Saat ini, para caleg-caleg melakukan aksi kampanye. Dalam waktu tiga minggu yang diatur oleh Komisi Pemilihan Umum (KPU), mereka akan memanfaatkan. Bila hanya pada hari-hari ini mereka melakukan kebaikan dalam rangka merayu rakyat, saya tidak yakin itu bermakna panjang. Bagi rakyat yang rasional, tanpa kedekatan emosional, misalnya karena cantik/ganteng, sodara, teman, uang dan lain-lain, akan berpikir berkali-kali untuk sedia kemakan rayuan caleg. Kinerja dan penampilan beberapa anggota DPR/DPRD atau orang partai selama 5 tahun kemarin, sebenarnya juga adalah kampanye. Kalau mereka tidak menarik, bagaimana bisa meyakinkan bahwa nanti akan lebih baik?
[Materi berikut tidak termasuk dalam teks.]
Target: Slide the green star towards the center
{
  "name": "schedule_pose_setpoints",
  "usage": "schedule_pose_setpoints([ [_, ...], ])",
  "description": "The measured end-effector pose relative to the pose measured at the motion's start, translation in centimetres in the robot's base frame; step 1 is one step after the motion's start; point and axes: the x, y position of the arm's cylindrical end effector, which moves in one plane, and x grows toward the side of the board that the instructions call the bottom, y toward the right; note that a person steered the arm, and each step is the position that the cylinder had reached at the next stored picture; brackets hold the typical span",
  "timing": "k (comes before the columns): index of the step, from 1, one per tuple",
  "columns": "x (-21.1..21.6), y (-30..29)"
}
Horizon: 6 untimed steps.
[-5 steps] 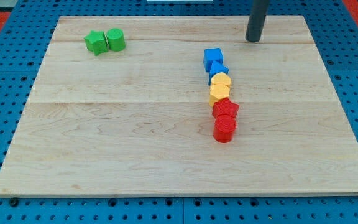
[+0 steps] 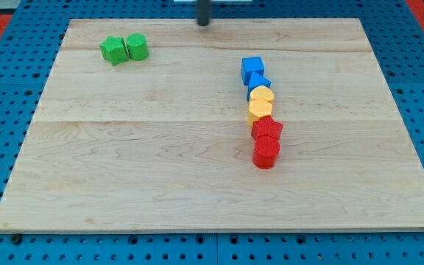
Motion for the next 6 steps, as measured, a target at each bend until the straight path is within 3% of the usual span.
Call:
schedule_pose_setpoints([
  [1,0.2,-10.3],
  [2,4.0,-13.8],
  [4,11.1,-8.4],
  [5,11.5,-4.4],
  [6,11.9,-7.2],
])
Yang kampanye hari-hari ini bukan saja caleg yang masih calo pemimpin, tapi pimpinan-pimpinan negeri. Saat ini, berita yang sedang hangat adalah, bahwa para menteri sudah rame-rame mengajukan cuti ke presiden untuk keperluan kampanye. Bahkan Presiden pun sudah akan cuti untuk kampanye demi partainya. Seolah bukti mereka mendahulukan partai/kelompok ketimbang posisinya sebagai pejabat publik yang dibayar rakyat lewat pajak-pajaknya. Namun demikian ada beberapa pejabat yang menyatakan tidak ikut kampanye kecuali hari libur. Dengan alasan, karena harus bekerja untuk rakyat pada hari kerja.
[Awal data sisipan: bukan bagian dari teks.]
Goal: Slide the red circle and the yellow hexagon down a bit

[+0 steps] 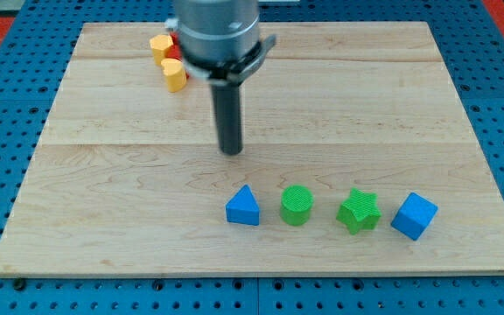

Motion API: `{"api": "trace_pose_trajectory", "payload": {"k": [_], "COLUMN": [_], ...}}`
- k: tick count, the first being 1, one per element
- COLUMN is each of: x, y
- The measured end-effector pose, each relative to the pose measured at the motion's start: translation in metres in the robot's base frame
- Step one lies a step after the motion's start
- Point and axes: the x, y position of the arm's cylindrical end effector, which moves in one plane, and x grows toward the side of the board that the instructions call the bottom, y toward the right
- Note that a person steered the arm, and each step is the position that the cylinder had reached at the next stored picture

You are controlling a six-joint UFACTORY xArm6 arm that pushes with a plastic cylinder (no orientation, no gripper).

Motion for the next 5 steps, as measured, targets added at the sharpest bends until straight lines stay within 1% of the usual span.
{"api": "trace_pose_trajectory", "payload": {"k": [1, 2, 3, 4, 5], "x": [-0.072, -0.127, -0.175, -0.234, -0.234], "y": [0.016, -0.016, -0.027, -0.032, -0.067]}}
Sebenarnya, justru pejabat yang lebih mendahulukan bekerja untuk masyarakat dan tidak ikut kampanye itulah yang sejatinya (secara langsung atau tidak) telah melakukan "kampanye" positif. Karena pejabat seperti inilah yang sadar bahwa dirinya dibayar untuk mengabdi ke rakyat, bukan sekadar mengabdi kelompok atau golongannya saja. Bagaimana dengan pendapat Anda?